**Task instructions**:
In the answer, each line must appear exactly as in the records, and no picture may appear.

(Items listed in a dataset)

■ ■ ■ ■

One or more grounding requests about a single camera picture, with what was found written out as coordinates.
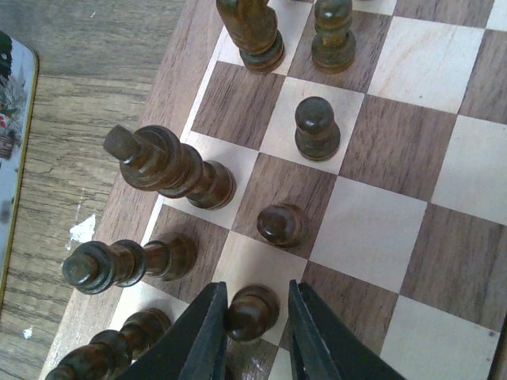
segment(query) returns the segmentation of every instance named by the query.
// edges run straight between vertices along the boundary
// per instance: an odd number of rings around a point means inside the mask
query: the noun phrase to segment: chess piece
[[[352,0],[317,0],[311,57],[318,70],[336,74],[347,70],[356,54],[352,25]]]
[[[112,245],[100,241],[81,244],[63,263],[67,282],[86,295],[112,285],[130,287],[147,273],[163,281],[179,279],[193,268],[196,246],[184,234],[166,234],[144,247],[132,240]]]
[[[334,121],[334,111],[321,97],[308,97],[295,110],[295,144],[309,160],[331,158],[340,145],[340,128]]]
[[[224,207],[234,196],[236,182],[225,166],[203,161],[164,127],[150,125],[132,133],[117,125],[104,148],[120,161],[125,181],[139,190],[172,199],[186,196],[195,207],[208,210]]]
[[[160,310],[151,308],[131,315],[121,330],[105,330],[89,344],[67,354],[49,372],[46,380],[105,380],[116,378],[152,347],[171,322]]]
[[[270,243],[291,248],[308,239],[310,223],[306,213],[296,205],[273,204],[257,217],[257,230]]]
[[[250,285],[232,298],[225,315],[225,329],[232,340],[250,342],[271,329],[279,314],[276,294],[267,287]]]
[[[266,73],[284,59],[285,47],[268,0],[216,0],[216,7],[248,70]]]

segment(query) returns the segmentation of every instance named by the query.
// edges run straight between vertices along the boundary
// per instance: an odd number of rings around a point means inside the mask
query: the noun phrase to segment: light wooden square
[[[458,116],[432,203],[507,225],[507,125]]]
[[[288,284],[303,277],[307,261],[260,241],[229,232],[213,281],[225,281],[229,302],[243,287],[260,284],[273,290],[280,300],[276,325],[263,336],[278,345],[288,319]]]
[[[329,101],[334,110],[334,119],[340,128],[341,141],[338,152],[328,161],[310,161],[301,155],[295,145],[295,109],[307,97],[322,97]],[[262,140],[261,152],[338,174],[363,99],[362,93],[296,78],[285,78]]]
[[[109,328],[120,330],[123,323],[133,313],[149,307],[160,309],[170,319],[171,323],[174,323],[188,306],[188,303],[170,294],[160,291],[147,283],[139,282],[133,287],[125,287],[123,289]]]
[[[498,337],[400,296],[380,357],[410,380],[486,380]]]
[[[368,93],[457,113],[483,33],[394,17]]]
[[[287,75],[294,58],[295,50],[298,47],[299,39],[303,34],[304,25],[310,14],[311,4],[307,2],[295,2],[292,0],[272,0],[268,4],[276,12],[278,19],[278,30],[282,35],[285,44],[284,61],[273,71],[275,74]],[[227,35],[223,41],[219,61],[245,66],[239,50]]]
[[[398,293],[426,202],[338,177],[310,260]]]
[[[194,207],[186,198],[165,198],[164,204],[230,229],[245,193],[250,174],[254,169],[257,151],[194,131],[190,131],[186,143],[196,148],[204,160],[218,161],[225,165],[234,174],[236,193],[228,205],[218,210],[203,210]]]

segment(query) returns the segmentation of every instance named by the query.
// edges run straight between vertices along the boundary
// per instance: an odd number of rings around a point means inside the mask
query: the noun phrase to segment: dark brown chess piece
[[[117,125],[106,136],[104,148],[120,161],[127,183],[167,198],[187,197],[198,208],[216,209],[233,198],[232,173],[216,161],[203,161],[190,145],[180,143],[170,130],[150,125],[135,133]]]
[[[275,70],[285,47],[275,11],[267,0],[216,0],[216,7],[248,70]]]
[[[308,97],[295,110],[295,144],[309,160],[331,158],[340,145],[340,128],[334,121],[334,111],[321,97]]]
[[[308,239],[307,214],[294,204],[272,204],[257,217],[257,230],[264,239],[282,248],[296,247]]]
[[[196,246],[184,234],[166,234],[144,247],[132,240],[106,245],[81,244],[63,263],[63,276],[82,293],[95,295],[112,285],[130,287],[144,274],[163,281],[179,279],[193,268]]]
[[[311,56],[315,67],[328,74],[347,70],[356,54],[352,25],[352,0],[317,0],[315,36]]]
[[[224,325],[232,340],[250,342],[271,329],[279,314],[280,303],[276,294],[267,287],[250,285],[232,298]]]
[[[46,380],[105,380],[117,377],[152,347],[171,326],[155,308],[131,315],[121,330],[105,330],[67,354]]]

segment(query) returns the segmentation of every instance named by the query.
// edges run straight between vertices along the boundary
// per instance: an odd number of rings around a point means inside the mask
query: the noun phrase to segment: wooden table
[[[0,315],[2,380],[40,373],[71,296],[61,276],[69,229],[100,219],[117,171],[102,139],[115,124],[137,126],[183,4],[0,0],[0,29],[40,58]]]

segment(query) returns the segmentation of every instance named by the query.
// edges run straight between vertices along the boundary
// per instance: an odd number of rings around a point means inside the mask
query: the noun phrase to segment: wood grain
[[[229,230],[163,205],[151,239],[168,232],[179,232],[191,238],[197,247],[197,261],[182,279],[164,282],[145,277],[144,282],[190,303],[212,281]]]
[[[217,62],[192,130],[258,150],[283,82],[278,74]]]
[[[366,347],[380,354],[398,295],[308,261],[301,282],[310,284]]]
[[[186,3],[162,60],[141,125],[164,125],[177,135],[181,134],[221,28],[216,12],[196,11],[205,6],[204,0]],[[117,177],[95,238],[105,242],[117,238],[139,241],[155,199],[155,193],[138,192]],[[89,296],[73,292],[40,378],[44,378],[71,349],[87,343],[96,331],[107,329],[120,294],[119,289],[112,289],[88,299]]]
[[[263,339],[251,344],[227,340],[226,364],[234,379],[268,380],[278,347]]]
[[[400,294],[500,332],[505,268],[507,227],[429,204]]]
[[[366,93],[379,60],[391,18],[382,14],[353,11],[352,32],[357,46],[352,66],[340,74],[324,74],[315,69],[311,59],[311,41],[315,36],[315,17],[312,8],[299,41],[288,76],[328,86]]]
[[[456,115],[367,95],[340,175],[430,201]]]
[[[485,28],[494,0],[398,0],[395,16]]]
[[[307,213],[310,234],[304,244],[285,251],[307,259],[314,246],[335,180],[333,174],[259,154],[232,230],[267,243],[257,231],[257,217],[261,210],[275,203],[295,204]]]
[[[486,30],[460,115],[507,124],[507,32]]]

■ ■ ■ ■

**Response area**:
One or more grounding requests about a single camera picture, with what was found written out as coordinates.
segment(query) returns the segmentation of every instance named by the query.
// edges run straight between vertices along the boundary
// per instance: an odd number of rings around a point means inside the mask
query: the noun phrase to segment: chess piece
[[[352,0],[317,0],[311,57],[318,70],[336,74],[347,70],[356,54],[352,25]]]
[[[112,245],[100,241],[81,244],[63,263],[67,282],[86,295],[112,285],[130,287],[147,273],[163,281],[179,279],[193,268],[196,246],[184,234],[166,234],[144,247],[132,240]]]
[[[334,121],[334,111],[321,97],[308,97],[295,110],[295,144],[309,160],[331,158],[340,145],[340,128]]]
[[[224,207],[234,196],[236,182],[225,166],[203,161],[164,127],[150,125],[132,133],[117,125],[104,148],[120,161],[125,181],[139,190],[172,199],[186,196],[195,207],[208,210]]]
[[[160,310],[151,308],[131,315],[121,330],[105,330],[89,344],[67,354],[49,372],[46,380],[105,380],[116,378],[152,347],[171,322]]]
[[[270,243],[291,248],[308,239],[310,223],[306,213],[296,205],[273,204],[257,217],[257,230]]]
[[[250,285],[232,298],[225,315],[225,329],[232,340],[250,342],[271,329],[279,314],[276,294],[267,287]]]
[[[266,73],[284,59],[285,47],[268,0],[216,0],[216,7],[248,70]]]

segment(query) returns the segmentation of every instance named by the query.
// edges run straight between vertices along the boundary
// per instance: an odd number of rings around a point means inside the mask
query: the noun phrase to segment: light wooden square
[[[458,116],[432,203],[507,225],[507,125]]]
[[[288,284],[303,277],[307,261],[260,241],[229,232],[213,281],[225,281],[229,302],[243,287],[260,284],[273,290],[280,300],[276,325],[263,336],[278,345],[288,319]]]
[[[329,101],[334,110],[334,119],[340,128],[341,141],[338,152],[328,161],[310,161],[301,155],[295,145],[295,109],[307,97],[322,97]],[[262,140],[261,152],[338,174],[363,99],[362,93],[296,78],[285,78]]]
[[[109,328],[120,330],[123,323],[133,313],[149,307],[160,309],[170,319],[171,323],[174,323],[188,306],[188,303],[170,294],[160,291],[147,283],[139,282],[133,287],[125,287],[123,289]]]
[[[498,337],[400,296],[380,357],[410,380],[486,380]]]
[[[368,93],[457,113],[483,33],[394,17]]]
[[[287,75],[294,58],[295,50],[298,47],[299,39],[303,34],[304,25],[310,14],[311,4],[307,2],[295,2],[292,0],[272,0],[268,4],[276,12],[278,19],[278,30],[282,35],[285,44],[284,61],[273,71],[275,74]],[[227,35],[223,41],[219,61],[245,66],[239,50]]]
[[[398,293],[426,202],[338,177],[310,260]]]
[[[194,207],[186,198],[165,198],[164,204],[230,229],[245,193],[250,174],[254,169],[257,151],[194,131],[190,131],[186,143],[196,148],[204,160],[218,161],[225,165],[234,174],[236,193],[228,205],[218,210],[203,210]]]

segment(query) returns the segmentation of every instance named by the query.
// edges run straight between vertices along the boundary
// per instance: an odd number of rings around a point means inside the mask
query: the noun phrase to segment: dark brown chess piece
[[[117,125],[106,136],[104,148],[120,161],[127,183],[167,198],[187,197],[198,208],[216,209],[233,198],[232,173],[216,161],[203,161],[190,145],[180,143],[170,130],[150,125],[135,133]]]
[[[275,70],[285,47],[275,11],[267,0],[216,0],[216,7],[248,70]]]
[[[308,97],[295,110],[295,144],[309,160],[331,158],[340,145],[340,128],[334,121],[334,111],[321,97]]]
[[[308,239],[307,214],[294,204],[272,204],[257,217],[257,230],[264,239],[282,248],[296,247]]]
[[[196,246],[184,234],[166,234],[144,247],[132,240],[106,245],[81,244],[63,263],[63,276],[82,293],[95,295],[112,285],[130,287],[144,274],[163,281],[179,279],[193,268]]]
[[[311,56],[315,67],[328,74],[347,70],[356,54],[352,25],[352,0],[317,0],[315,36]]]
[[[224,325],[232,340],[250,342],[271,329],[279,314],[280,303],[276,294],[267,287],[250,285],[232,298]]]
[[[46,380],[105,380],[117,377],[152,347],[171,326],[155,308],[131,315],[121,330],[105,330],[67,354]]]

segment(query) returns the segmentation of every instance named by the query.
// edges run straight between vertices along the boundary
// per instance: an odd number of rings around a point means inside the mask
query: the noun phrase to segment: wooden table
[[[0,315],[2,380],[40,373],[71,296],[61,276],[69,229],[100,219],[117,171],[102,139],[115,124],[137,126],[183,4],[0,0],[0,29],[40,58]]]

segment(query) returns the segmentation of every instance named by the query.
// edges run straight between vertices along the boundary
// per instance: an odd number of rings around a point means inside the mask
query: the noun phrase to segment: wood grain
[[[229,230],[163,205],[151,239],[168,232],[179,232],[191,238],[197,247],[197,261],[182,279],[164,282],[145,277],[144,282],[190,303],[212,281]]]
[[[217,62],[192,130],[258,150],[283,82],[278,74]]]
[[[366,347],[380,354],[398,295],[308,261],[301,282],[310,284]]]
[[[186,3],[162,60],[141,125],[164,125],[177,135],[181,134],[221,28],[216,12],[196,11],[205,6],[204,0]],[[117,177],[95,238],[105,242],[117,238],[139,241],[155,199],[155,193],[138,192]],[[89,296],[73,292],[40,378],[44,378],[71,349],[87,343],[96,331],[107,329],[120,294],[119,289],[112,289],[88,299]]]
[[[263,339],[251,344],[227,340],[226,364],[234,379],[268,380],[278,347]]]
[[[400,294],[500,332],[505,268],[507,227],[429,204]]]
[[[366,93],[379,60],[391,18],[382,14],[353,11],[352,32],[357,46],[352,66],[340,74],[324,74],[315,69],[311,59],[311,41],[315,36],[315,17],[312,8],[299,41],[288,76],[328,86]]]
[[[456,115],[367,95],[340,175],[430,201]]]
[[[485,28],[494,0],[398,0],[395,16]]]
[[[307,213],[310,234],[304,244],[285,251],[307,259],[314,246],[335,180],[333,174],[259,154],[232,230],[267,243],[257,231],[257,217],[261,210],[275,203],[295,204]]]
[[[486,30],[460,115],[507,124],[507,32]]]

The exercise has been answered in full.